In the present study, we analyzed the development of the axial skeleton in human trisomy 21 fetuses and defined the fields in the axial skeleton affected in this form of aneuploidy. We investigated 31 human fetuses with trisomy 21, gestational ages 12-24 weeks, on the basis of radiographs of midsagittal tissue blocks of the axial skeleton, comprising the cranial base and the spine. Malformation or agenesis of the nasal bone was present in 19 of 31 fetuses. Nineteen cases had vertebral malformations. Fourteen fetuses had malformations in the cervical region, four in the thoracic and eight in the lumbosacral region. In 1 of 31 fetuses, malformation was seen in the basilar part of the occipital bone. The basisphenoid component appeared scallop-shaped in 30 cases. The pattern of axial skeletal malformations in trisomy 21 fetuses recorded here has not been described previously. Comparison is made with our recent study of trisomy 18, where the pattern of axial skeletal malformations was quite different. It is recommended that axial skeletal radiography should be part of the autopsy of fetuses where chromosome abnormalities are known or suspected.

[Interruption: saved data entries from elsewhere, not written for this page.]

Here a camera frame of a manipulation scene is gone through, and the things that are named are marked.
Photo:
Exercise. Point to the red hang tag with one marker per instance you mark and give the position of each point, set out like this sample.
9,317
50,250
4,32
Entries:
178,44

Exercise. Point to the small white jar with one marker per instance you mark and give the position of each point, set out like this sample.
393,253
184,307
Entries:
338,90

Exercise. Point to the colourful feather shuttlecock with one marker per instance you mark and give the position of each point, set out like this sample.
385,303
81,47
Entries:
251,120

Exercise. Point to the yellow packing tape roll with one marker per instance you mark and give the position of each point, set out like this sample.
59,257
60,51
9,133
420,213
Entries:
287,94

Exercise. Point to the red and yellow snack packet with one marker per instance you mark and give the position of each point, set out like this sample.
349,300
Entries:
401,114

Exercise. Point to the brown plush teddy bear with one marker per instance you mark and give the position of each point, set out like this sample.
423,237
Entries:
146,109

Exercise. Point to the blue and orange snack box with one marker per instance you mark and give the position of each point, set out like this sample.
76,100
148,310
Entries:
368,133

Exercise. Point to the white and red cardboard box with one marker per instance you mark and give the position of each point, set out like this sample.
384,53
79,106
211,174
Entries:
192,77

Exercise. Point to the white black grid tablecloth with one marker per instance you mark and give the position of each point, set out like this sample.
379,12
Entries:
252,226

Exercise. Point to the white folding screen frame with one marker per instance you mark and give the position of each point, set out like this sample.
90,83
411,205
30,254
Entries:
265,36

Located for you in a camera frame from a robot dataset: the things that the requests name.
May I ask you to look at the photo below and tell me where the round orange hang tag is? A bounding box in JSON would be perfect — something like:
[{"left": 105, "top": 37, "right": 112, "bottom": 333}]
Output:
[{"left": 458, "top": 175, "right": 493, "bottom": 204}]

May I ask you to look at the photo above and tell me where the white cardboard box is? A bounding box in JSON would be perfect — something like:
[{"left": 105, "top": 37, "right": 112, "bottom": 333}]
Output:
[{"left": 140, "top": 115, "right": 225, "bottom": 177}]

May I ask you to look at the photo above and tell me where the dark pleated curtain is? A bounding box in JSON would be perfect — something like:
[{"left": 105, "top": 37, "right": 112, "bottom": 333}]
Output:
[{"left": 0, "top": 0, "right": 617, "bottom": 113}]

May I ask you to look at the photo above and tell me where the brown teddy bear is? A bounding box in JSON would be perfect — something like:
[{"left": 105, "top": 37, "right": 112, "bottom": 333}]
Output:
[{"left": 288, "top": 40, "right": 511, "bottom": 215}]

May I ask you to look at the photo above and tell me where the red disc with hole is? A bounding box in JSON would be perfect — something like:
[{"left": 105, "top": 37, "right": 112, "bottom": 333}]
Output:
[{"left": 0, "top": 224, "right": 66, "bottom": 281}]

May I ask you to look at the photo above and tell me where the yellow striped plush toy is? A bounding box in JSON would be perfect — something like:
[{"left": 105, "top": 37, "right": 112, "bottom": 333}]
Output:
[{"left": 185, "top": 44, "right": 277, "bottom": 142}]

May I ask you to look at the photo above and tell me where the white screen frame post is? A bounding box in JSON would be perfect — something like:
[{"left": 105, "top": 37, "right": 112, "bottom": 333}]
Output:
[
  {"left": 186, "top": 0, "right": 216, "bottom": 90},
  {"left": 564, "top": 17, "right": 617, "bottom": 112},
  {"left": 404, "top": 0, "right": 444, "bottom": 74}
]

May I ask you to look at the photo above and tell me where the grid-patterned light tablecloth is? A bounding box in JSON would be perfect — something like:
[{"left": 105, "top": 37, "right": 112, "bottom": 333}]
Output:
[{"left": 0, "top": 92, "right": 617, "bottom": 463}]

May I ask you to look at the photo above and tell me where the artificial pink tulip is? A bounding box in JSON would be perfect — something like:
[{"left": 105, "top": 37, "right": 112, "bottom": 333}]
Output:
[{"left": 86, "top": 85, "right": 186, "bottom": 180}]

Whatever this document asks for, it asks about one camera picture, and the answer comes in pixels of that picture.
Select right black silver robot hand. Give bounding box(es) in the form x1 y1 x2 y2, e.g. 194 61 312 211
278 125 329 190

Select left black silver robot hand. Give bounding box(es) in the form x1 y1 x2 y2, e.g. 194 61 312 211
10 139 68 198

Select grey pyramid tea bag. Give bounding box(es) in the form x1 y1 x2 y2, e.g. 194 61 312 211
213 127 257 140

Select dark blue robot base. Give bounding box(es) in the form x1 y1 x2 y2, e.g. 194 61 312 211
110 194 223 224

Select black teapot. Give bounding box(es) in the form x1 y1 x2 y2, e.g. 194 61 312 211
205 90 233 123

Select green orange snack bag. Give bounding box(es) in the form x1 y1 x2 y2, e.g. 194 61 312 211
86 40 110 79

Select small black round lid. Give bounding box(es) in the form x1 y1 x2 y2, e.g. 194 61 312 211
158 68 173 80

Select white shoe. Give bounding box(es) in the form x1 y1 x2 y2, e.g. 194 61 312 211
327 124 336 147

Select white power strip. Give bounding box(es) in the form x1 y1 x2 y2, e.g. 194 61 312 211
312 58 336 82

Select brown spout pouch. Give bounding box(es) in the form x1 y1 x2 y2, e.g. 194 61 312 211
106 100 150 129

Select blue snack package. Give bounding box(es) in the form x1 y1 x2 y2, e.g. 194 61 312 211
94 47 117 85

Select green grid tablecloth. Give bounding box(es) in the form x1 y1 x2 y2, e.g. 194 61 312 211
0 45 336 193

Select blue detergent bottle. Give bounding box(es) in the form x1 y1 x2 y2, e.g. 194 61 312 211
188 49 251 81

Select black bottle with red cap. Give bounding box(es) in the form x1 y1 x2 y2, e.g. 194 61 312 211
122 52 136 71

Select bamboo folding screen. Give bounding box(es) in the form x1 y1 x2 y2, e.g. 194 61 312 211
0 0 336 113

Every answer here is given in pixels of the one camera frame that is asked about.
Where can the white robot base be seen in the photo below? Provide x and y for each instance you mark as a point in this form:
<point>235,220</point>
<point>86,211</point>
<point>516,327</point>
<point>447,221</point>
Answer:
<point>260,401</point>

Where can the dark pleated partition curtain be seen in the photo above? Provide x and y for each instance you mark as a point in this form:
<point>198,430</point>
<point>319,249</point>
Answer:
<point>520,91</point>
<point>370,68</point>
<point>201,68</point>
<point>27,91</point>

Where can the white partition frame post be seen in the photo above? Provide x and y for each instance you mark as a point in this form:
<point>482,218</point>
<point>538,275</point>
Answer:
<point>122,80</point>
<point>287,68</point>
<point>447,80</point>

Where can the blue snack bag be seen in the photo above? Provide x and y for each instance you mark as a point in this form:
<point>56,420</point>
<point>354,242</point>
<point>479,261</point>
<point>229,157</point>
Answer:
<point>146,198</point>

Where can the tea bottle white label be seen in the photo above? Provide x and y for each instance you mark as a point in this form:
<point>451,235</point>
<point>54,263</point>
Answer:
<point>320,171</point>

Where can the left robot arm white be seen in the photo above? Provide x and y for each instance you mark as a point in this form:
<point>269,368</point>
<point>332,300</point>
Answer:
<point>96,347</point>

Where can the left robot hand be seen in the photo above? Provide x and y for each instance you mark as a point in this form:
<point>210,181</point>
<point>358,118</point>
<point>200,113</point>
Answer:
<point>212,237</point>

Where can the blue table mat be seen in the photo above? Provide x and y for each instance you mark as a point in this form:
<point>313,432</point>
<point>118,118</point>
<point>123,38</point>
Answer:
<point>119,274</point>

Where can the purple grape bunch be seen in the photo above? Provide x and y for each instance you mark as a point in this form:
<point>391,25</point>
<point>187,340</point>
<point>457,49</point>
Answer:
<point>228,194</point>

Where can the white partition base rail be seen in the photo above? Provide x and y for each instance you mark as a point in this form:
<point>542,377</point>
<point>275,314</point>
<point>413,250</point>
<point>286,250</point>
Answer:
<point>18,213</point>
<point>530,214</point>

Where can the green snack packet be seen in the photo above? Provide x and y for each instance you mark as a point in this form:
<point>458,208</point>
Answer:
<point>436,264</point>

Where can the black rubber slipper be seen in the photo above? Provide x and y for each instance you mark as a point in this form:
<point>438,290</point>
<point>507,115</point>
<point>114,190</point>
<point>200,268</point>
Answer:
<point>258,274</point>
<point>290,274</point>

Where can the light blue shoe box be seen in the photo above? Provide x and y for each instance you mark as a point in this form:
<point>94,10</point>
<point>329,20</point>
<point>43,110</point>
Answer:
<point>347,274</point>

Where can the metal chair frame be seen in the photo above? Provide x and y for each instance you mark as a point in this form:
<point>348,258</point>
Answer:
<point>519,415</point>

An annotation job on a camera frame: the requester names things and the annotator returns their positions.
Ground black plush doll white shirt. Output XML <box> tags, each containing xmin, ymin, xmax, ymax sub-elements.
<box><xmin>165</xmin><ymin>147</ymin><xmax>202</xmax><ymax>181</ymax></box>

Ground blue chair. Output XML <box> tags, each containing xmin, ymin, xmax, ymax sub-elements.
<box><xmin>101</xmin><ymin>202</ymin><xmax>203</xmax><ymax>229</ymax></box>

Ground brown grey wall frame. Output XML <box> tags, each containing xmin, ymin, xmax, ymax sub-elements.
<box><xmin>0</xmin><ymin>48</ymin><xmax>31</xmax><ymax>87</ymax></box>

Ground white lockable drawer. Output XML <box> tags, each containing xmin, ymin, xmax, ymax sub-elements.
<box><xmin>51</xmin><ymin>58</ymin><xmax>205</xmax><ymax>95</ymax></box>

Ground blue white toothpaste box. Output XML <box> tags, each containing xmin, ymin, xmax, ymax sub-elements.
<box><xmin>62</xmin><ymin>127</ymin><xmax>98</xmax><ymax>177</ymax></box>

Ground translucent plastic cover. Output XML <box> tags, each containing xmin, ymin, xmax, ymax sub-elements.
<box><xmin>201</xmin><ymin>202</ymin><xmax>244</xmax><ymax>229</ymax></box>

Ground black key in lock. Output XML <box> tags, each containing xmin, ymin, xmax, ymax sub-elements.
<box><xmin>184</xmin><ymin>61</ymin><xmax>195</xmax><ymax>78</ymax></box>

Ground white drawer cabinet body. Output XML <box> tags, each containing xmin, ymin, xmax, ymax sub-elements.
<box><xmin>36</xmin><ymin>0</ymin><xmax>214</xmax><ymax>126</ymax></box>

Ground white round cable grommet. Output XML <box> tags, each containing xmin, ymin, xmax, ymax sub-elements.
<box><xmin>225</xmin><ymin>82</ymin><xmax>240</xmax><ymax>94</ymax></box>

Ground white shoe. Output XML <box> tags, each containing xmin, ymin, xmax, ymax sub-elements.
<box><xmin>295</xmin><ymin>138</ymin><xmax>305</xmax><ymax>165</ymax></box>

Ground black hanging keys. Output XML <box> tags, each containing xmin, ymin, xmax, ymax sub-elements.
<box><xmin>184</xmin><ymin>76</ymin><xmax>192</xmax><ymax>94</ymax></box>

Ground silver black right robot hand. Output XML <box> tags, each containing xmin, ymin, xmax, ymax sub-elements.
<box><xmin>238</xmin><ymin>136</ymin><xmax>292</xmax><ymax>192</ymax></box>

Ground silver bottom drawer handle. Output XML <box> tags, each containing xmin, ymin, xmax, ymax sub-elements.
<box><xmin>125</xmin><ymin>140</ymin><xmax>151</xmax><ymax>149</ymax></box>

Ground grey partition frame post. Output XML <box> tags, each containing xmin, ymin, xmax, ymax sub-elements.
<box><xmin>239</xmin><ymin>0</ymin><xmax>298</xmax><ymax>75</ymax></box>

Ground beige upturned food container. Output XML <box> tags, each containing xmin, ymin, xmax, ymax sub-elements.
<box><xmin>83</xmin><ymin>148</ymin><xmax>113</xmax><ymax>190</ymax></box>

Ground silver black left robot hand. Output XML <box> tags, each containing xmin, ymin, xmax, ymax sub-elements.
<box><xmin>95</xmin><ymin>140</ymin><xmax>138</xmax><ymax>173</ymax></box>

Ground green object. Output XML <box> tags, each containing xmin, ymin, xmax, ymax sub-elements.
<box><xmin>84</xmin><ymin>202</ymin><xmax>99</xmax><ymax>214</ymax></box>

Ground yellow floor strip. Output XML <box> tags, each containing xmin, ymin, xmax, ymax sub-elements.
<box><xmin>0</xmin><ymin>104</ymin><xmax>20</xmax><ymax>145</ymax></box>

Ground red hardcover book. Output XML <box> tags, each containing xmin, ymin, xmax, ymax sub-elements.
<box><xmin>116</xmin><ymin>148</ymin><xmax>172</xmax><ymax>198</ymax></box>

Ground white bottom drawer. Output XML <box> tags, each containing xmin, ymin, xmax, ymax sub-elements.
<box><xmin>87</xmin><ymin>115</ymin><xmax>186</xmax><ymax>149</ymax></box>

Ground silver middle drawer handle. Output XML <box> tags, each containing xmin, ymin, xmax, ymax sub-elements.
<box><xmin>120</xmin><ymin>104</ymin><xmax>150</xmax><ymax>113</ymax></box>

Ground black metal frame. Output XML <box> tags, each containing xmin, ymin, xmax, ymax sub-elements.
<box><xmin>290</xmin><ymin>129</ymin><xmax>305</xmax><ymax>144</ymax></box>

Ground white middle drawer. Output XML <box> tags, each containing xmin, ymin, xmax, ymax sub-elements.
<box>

在本研究中,我们分析了21三体胎儿中轴骨骼的发育情况,并确定了这种非整倍体形式所影响的中轴骨骼区域。我们基于包括颅底和脊柱在内的中轴骨骼矢状面组织块的X线片,研究了31例孕龄为12 - 24周的21三体胎儿。31例胎儿中有19例存在鼻骨畸形或发育不全。19例有椎体畸形。14例胎儿在颈部区域有畸形,4例在胸部,8例在腰骶部。31例胎儿中有1例在枕骨基底部分出现畸形。30例蝶骨基底成分呈扇形。此处记录的21三体胎儿中轴骨骼畸形模式此前尚未见报道。将其与我们最近对18三体的研究进行比较,18三体的中轴骨骼畸形模式有很大不同。建议对已知或怀疑有染色体异常的胎儿进行尸检时,应包括中轴骨骼X线检查。